ABOUT THIS EXERCISE:
Copy the data that follows exactly. Include no pictures.

DATA SECTION:
=-=-=-=-=

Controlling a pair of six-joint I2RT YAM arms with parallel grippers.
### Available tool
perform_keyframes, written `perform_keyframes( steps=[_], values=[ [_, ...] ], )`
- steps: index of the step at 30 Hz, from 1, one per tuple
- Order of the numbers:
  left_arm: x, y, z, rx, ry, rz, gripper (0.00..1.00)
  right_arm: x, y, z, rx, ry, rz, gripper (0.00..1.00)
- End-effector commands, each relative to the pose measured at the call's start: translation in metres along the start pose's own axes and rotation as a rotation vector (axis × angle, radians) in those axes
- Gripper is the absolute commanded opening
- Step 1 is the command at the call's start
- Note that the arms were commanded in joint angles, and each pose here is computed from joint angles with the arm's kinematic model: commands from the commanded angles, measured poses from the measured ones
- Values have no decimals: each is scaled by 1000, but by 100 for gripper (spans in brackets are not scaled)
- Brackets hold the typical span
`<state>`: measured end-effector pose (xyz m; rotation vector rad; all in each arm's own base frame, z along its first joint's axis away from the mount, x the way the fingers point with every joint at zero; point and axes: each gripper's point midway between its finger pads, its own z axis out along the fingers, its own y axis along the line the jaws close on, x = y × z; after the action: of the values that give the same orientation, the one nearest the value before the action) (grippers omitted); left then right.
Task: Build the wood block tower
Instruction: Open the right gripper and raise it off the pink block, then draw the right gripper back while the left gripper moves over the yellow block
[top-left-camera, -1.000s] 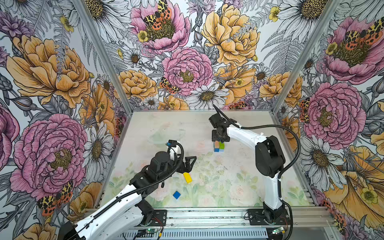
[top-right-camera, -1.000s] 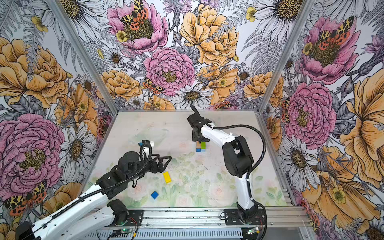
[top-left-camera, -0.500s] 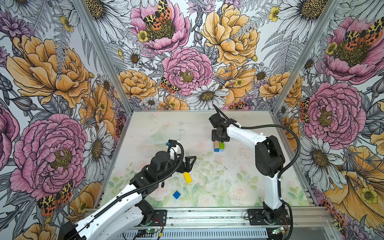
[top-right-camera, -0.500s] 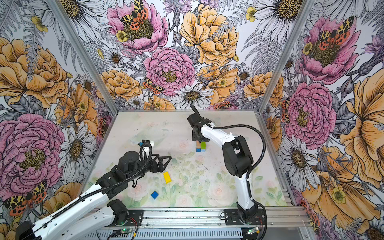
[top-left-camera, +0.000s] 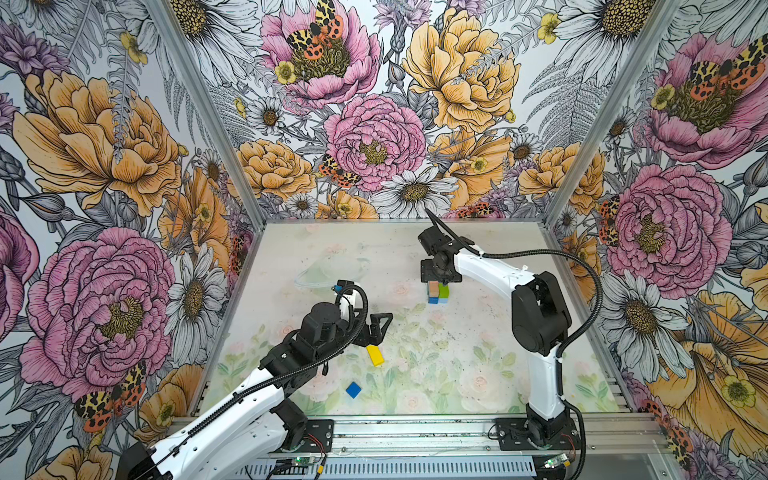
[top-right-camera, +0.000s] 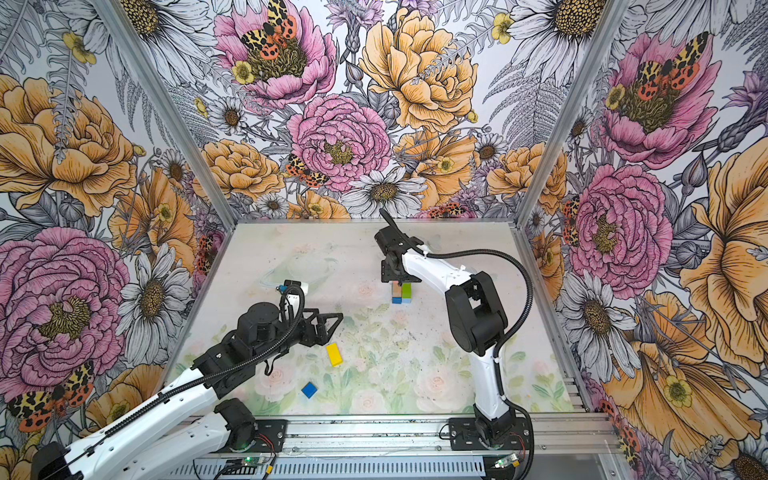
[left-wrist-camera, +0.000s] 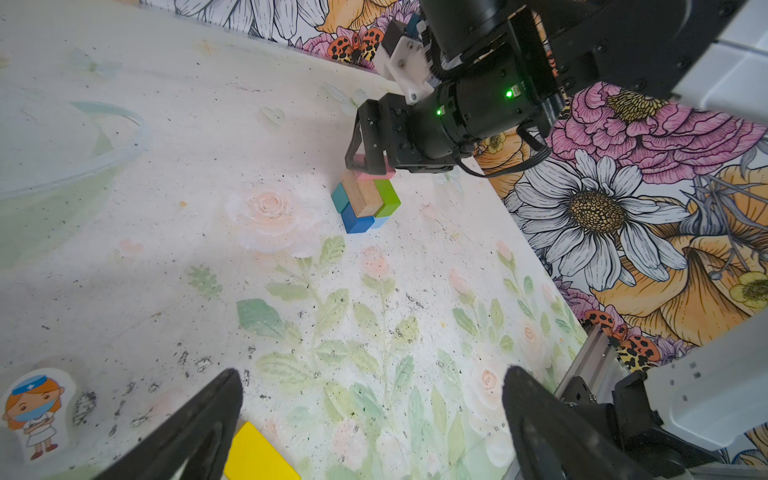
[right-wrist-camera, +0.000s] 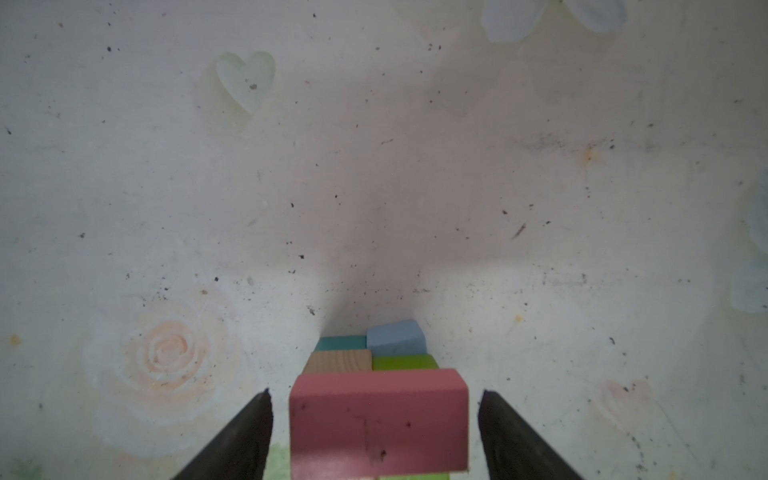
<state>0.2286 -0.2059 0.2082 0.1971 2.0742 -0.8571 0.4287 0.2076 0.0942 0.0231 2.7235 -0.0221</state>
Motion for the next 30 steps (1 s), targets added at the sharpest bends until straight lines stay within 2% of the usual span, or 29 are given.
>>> perform_keyframes(
  steps=[1,5,12,20,30],
  values=[
    [7,14,-6,-61,9,-19,99,-13,4,-46,-49,-93,-1,80],
    [22,33,-10,-143,38,-71,99,-5,10,-79,-94,-132,-20,80],
    [62,43,-15,-175,100,-157,98,30,5,-122,-140,-171,-47,81],
    [96,42,-19,-175,137,-233,95,80,-15,-137,-169,-153,-63,82],
    [121,28,-1,-141,167,-263,94,115,-38,-151,-228,-184,-41,82]
  ],
)
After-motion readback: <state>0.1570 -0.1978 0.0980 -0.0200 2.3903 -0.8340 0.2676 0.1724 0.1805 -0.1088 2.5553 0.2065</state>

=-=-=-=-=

PROBLEM SOLUTION:
Controlling a pair of six-joint I2RT YAM arms with parallel grippers.
### Available tool
perform_keyframes, written `perform_keyframes( steps=[_], values=[ [_, ...] ], )`
- steps: index of the step at 30 Hz, from 1, one per tuple
- Order of the numbers:
  left_arm: x, y, z, rx, ry, rz, gripper (0.00..1.00)
  right_arm: x, y, z, rx, ry, rz, gripper (0.00..1.00)
- End-effector commands, each relative to the pose measured at the call's start: translation in metres along the start pose's own axes and rotation as a rotation vector (axis × angle, radians) in those axes
- Gripper is the absolute commanded opening
- Step 1 is the command at the call's start
- Note that the arms were commanded in joint angles, and each pose here is computed from joint angles with the arm's kinematic model: commands from the commanded angles, measured poses from the measured ones
- Values have no decimals: each is scaled by 1000, but by 100 for gripper (spans in brackets are not scaled)
- Brackets hold the typical span
`<state>`: measured end-effector pose (xyz m; rotation vector rad; all in each arm's own base frame, z along its first joint's axis away from the mount, x the way the fingers point with every joint at zero; point and axes: each gripper's point midway between its finger pads, its own z axis out along the fingers, its own y axis along the line the jaws close on, x = y × z; after the action: of the values that give the same orientation, the one nearest the value before the action) (grippers omitted); left then right.
Task: Build the wood block tower
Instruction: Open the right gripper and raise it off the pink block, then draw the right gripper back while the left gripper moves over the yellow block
[top-left-camera, -1.000s] 
[top-right-camera, -1.000s] 
[top-left-camera, -0.500s] 
[top-right-camera, -0.500s] 
[top-left-camera, +0.000s] 
[top-right-camera, +0.000s] 
[left-wrist-camera, +0.000s] 
[right-wrist-camera, +0.000s] 
<state>0.2286 -0.2059 0.2082 0.1971 2.0742 -0.8571 0.4287 0.2076 0.0942 0.0231 2.7235 -0.0221</state>
Motion for the next 30 steps (1 s), targets added at the sharpest bends until straight lines stay within 2% of the usual span, or 29 are given.
>>> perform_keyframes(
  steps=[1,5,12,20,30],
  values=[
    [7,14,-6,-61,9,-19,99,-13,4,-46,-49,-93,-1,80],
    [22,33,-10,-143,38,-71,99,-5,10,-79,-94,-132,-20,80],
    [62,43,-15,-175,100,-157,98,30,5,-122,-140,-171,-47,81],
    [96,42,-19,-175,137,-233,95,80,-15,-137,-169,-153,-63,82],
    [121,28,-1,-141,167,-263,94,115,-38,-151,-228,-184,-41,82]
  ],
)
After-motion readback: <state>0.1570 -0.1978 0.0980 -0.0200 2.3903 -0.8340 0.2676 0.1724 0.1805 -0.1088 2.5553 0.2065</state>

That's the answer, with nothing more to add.